Internet Searching Using Regular Expressions? 8
/[Aa]non([aiy]mo?u?s)? [KkCc]ow[ae]rd/ asks: "Remarkably few people have a working understanding of regular expressions. But, those that do know how useful they can be for searching text. Has anyone out there seen a large search engine (like Google) that will take regular expressions for queries? How about a newsgroup search engine?" Aside from the fact that many regular expressions read like snippets of line noise, they are the best thing I've seen for searches, and it's a lot easier than -adding +alot +of +search -terms.
Re:Performance? (Score:1)
However, this all falls apart when the keywords are all very common, because nearly every page everywhere will contain them, and so the actual regular expression search will have to search thousands of pages. But for uncommon words, it works fairly well.
glimpse does do this, but it has problems with memory usage and being slow at times -- probably exactly because it does this.
Sorry, but I don't know of any full-Internet search engine that allows this. Your best bet is probably to write something that looks for the keywords in a regex, feeds them to google, then downloads every page that matches and then runs the regex on your own computer to further narrow down the results. Depending on how common your keywords are, it may work well, or it may try to download half the Internet.
Re:FP RegEx (Score:1)
Glimpse / Webglimpse (Score:1)
Unfortunately I don't know of any Web-wide RE-capable database. Here's hoping someone downthread does...
--
Re:Change the Storage Method [Was: Re:Performance? (Score:1)
[JjFf][ae][nb]\s*[0-9]{1,2},{0,1}\s*[0-9]{2,4}
This gets really messy really fast and exactly *HOW* are you going to do a query on a keyed database using this?
Change the Storage Method [Was: Re:Performance?] (Score:1)
This would probably require a very fast, large database to accomplish, but it could be done.
Re:Performance? (Score:1)
SELECT whatever FROM somewhere WHERE something ~ /somewhere.*over.*there/
Performance? (Score:2)
somewhere.*over.*there
Across an entire internet sized search engine? I guess you could pre-select documents containing somewhere and over and there and then proceed with screening them through a "standard" regexp search.
However, doing the prelimiary match using the regexp would definately be resource-prohibitive. In the above example, you would have to read the text of each file in to do the regexp. Not to mention the cost of keeping the text around.
That said, I can see how you could implement a regexp-like front end to a search tool if you had some restrictions as to what you could do with the regular expressions.
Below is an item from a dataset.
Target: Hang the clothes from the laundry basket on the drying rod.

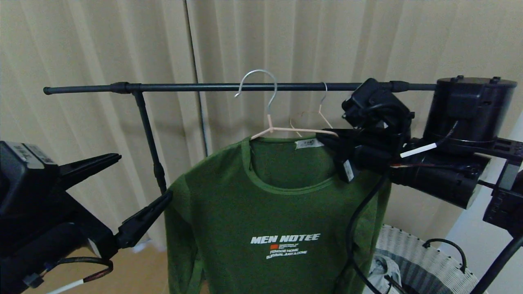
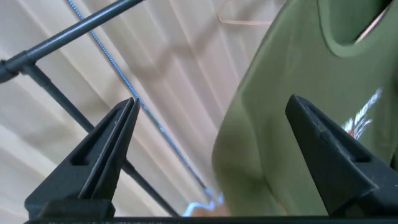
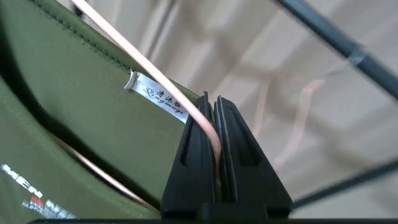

However, I suspect the idea was more to be able to do advanced conditionals and other funky stuff within the regular expressions, and limiting this would probably limit the usefullness of the product.
So, maybe to summarize my rambling, the initial hurdle would be to re-invent the way normal regexps work in order to be efficient in a multi-giabyte database.
^I love regular expressions, but$ (Score:3)
Best to just download search results with a spider and hit them with grep, if you've got the time. [sigh].